Nichanian
Nichanian Veronique (1957). Parisian designer, who trained at the École de la Chambre Syndicale de la Couture and then debuted with Nino Cerruti in 1976. During her ten-year collaboration with the fashion designer from Biella, Veronique created the menswear collection and oversaw the foreign market licenses. In January 1988, she moved to Hermès, where she was artistic director of menswear. The collections, aimed at young men between 19 and 25, made of light textiles, gently caught in tapering lines, with neutral colors such as burnt earth, bark brown and stucco, were intended to “purify” the Hermès style. However, some people accused Nichanian of having strayed too far from the fashion house’s traditions.

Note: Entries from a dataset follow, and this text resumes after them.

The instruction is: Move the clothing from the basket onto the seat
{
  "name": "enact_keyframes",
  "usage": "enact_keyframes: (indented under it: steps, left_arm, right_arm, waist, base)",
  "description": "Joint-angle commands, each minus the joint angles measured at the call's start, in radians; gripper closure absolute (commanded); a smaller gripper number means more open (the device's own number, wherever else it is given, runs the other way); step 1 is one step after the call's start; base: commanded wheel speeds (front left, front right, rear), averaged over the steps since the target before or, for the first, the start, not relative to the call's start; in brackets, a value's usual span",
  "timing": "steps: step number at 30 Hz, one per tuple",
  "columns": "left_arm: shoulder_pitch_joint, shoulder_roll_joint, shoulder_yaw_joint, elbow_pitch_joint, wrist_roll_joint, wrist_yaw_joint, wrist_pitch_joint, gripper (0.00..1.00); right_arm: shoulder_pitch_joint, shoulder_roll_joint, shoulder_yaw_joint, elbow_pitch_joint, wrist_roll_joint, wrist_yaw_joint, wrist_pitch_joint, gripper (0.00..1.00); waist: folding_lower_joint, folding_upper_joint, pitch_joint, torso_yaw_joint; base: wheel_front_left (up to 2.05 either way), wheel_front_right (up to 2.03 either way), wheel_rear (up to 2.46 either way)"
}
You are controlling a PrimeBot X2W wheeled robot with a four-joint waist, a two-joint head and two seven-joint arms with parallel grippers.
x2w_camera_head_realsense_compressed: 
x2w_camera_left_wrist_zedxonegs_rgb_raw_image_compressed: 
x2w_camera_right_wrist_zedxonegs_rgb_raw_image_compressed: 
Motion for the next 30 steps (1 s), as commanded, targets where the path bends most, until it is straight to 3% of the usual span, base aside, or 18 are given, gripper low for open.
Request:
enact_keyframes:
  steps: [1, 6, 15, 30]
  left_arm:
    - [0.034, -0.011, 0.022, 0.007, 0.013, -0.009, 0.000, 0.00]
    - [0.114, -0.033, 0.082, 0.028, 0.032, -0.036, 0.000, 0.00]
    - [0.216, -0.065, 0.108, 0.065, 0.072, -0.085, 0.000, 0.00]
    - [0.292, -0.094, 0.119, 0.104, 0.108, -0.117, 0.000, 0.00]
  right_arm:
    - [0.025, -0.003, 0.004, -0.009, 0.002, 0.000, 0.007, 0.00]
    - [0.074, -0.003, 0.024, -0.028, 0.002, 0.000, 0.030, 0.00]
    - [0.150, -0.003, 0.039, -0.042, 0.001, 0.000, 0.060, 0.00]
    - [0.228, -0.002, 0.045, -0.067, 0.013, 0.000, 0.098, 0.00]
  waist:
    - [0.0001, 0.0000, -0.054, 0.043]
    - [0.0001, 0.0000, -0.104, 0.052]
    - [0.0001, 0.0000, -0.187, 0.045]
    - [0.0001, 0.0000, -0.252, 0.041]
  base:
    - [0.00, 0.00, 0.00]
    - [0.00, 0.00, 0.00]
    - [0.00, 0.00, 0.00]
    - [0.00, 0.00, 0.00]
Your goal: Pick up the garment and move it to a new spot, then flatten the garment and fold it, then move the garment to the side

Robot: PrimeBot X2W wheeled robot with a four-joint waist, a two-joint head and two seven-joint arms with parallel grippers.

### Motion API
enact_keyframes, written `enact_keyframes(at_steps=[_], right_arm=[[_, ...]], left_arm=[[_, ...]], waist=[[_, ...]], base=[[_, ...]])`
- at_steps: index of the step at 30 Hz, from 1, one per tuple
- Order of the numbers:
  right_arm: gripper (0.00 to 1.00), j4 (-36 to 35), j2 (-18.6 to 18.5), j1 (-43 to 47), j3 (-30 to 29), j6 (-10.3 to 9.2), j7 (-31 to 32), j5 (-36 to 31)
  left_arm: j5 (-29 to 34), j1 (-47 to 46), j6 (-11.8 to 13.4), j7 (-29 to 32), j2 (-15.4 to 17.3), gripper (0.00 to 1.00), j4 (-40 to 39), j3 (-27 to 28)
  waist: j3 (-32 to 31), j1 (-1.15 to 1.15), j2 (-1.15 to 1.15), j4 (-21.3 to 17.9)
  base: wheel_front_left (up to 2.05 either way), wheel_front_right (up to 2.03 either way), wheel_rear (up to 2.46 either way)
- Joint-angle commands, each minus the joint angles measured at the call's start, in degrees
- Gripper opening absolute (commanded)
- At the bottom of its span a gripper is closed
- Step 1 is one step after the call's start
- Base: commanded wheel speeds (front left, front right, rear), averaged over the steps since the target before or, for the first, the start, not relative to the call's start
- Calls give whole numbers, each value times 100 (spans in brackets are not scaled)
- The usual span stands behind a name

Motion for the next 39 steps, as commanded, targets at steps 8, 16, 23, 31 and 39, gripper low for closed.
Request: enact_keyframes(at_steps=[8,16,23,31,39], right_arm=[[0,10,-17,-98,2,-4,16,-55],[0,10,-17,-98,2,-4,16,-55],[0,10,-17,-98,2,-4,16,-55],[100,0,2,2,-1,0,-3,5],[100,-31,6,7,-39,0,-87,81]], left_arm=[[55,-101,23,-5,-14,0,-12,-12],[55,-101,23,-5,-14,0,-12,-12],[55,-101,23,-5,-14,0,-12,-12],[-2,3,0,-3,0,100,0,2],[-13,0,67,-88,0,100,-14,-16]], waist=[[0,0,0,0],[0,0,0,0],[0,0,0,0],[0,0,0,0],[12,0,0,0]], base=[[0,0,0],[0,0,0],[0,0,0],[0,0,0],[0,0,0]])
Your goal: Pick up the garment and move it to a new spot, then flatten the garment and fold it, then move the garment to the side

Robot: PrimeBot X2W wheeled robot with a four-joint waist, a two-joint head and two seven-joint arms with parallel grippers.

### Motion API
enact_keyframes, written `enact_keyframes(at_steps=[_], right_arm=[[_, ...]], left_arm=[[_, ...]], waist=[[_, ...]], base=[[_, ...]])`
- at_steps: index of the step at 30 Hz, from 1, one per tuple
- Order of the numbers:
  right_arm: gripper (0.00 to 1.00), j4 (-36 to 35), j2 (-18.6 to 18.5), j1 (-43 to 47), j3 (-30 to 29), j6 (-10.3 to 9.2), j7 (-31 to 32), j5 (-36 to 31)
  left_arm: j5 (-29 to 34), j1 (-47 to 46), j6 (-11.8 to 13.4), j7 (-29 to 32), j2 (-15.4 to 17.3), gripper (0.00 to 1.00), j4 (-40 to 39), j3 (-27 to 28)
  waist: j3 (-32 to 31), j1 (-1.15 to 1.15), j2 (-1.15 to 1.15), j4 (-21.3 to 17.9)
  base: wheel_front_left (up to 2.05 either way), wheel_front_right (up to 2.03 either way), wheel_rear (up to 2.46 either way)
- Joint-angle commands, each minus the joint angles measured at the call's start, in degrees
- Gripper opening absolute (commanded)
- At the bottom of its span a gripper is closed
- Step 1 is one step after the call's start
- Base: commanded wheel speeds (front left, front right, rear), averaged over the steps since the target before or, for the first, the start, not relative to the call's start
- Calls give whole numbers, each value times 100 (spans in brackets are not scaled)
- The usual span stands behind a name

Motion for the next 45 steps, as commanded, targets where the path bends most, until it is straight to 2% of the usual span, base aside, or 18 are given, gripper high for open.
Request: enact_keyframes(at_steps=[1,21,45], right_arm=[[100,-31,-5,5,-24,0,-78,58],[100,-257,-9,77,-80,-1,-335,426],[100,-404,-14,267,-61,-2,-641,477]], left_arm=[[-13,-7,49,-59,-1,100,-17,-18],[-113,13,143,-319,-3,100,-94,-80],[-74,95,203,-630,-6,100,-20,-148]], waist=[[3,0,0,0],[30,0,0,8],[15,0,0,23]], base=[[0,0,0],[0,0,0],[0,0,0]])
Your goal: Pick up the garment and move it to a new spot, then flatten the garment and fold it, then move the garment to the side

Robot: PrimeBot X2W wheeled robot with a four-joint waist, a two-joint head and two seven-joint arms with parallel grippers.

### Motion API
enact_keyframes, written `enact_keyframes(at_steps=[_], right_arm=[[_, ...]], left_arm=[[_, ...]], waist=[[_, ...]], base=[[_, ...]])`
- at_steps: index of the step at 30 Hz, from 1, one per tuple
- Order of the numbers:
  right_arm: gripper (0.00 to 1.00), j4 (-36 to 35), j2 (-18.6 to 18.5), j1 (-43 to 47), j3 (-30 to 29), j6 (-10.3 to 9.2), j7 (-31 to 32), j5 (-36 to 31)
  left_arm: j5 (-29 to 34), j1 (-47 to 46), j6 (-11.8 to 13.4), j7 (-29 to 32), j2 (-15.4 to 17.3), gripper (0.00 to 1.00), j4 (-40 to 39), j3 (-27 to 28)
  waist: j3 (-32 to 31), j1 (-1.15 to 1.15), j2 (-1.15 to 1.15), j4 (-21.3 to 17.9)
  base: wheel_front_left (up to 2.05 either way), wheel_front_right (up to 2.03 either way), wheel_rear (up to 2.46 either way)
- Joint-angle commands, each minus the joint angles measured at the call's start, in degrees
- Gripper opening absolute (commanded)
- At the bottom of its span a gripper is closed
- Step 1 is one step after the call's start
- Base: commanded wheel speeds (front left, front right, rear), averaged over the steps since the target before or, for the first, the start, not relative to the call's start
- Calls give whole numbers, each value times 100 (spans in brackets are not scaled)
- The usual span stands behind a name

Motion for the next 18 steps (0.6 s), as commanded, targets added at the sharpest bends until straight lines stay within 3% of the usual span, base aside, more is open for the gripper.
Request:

At the end of the same year, Nichanian Veronique received the Grand Prix du Jeune Créateur from the City of Paris. Today, in her office on the Faubourg Saint-Honoré, 15 years on from the start of her collaboration with the house founded in 1837, Veronique continues to create clothing in light, undulating cottons, such as muslin, using gentle tones, above all yellow, light gray and tobacco brown. Veronique’s innovative touch can also be felt in certain choices such as the creation of a silk tie with an internal pocket to be used as a prophylactic holder, the proceeds of which were donated to research for the fight against AIDS, created in 2008 on the occasion of the twentieth anniversary of work at Hermès, and called “Life in a pocket”.